> [TASK TO CARRY OUT]: Counting only lines of the listing below that hold the word "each", give the total and nothing else.

:: EXERCISE DATA ::

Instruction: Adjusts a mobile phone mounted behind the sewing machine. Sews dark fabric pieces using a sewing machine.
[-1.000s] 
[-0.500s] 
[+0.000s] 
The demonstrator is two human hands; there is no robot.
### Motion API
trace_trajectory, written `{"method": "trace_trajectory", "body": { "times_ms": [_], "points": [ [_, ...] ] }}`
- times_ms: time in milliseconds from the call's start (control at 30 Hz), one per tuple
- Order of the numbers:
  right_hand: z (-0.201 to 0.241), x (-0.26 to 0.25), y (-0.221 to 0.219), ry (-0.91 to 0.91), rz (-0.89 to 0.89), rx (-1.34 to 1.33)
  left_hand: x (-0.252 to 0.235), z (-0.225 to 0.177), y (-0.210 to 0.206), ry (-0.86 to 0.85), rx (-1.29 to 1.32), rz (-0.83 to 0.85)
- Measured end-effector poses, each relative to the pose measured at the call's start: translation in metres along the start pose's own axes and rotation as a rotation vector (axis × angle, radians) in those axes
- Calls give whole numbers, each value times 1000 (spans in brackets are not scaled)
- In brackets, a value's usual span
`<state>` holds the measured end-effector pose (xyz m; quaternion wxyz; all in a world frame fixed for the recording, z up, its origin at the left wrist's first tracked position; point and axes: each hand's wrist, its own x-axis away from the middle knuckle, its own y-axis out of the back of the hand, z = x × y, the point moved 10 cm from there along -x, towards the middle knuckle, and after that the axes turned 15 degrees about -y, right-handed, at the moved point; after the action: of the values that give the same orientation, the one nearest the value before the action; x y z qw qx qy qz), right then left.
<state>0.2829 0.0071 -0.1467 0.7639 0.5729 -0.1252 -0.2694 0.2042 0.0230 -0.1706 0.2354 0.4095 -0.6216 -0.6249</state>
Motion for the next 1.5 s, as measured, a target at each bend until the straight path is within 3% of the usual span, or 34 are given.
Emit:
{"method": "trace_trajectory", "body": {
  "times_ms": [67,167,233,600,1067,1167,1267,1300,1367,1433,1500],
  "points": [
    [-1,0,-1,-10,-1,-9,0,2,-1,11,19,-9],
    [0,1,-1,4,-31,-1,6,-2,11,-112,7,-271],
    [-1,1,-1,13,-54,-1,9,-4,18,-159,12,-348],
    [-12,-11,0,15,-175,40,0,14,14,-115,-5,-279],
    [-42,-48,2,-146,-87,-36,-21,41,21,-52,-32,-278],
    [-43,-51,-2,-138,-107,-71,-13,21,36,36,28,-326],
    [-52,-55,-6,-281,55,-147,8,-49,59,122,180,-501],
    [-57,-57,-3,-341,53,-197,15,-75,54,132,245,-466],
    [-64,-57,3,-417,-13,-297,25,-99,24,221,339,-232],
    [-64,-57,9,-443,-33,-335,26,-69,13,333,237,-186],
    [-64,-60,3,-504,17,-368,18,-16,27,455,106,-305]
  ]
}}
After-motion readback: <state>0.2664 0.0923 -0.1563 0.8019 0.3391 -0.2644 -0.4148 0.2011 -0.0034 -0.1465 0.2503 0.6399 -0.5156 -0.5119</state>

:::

> [TASK RESPONSE]: 4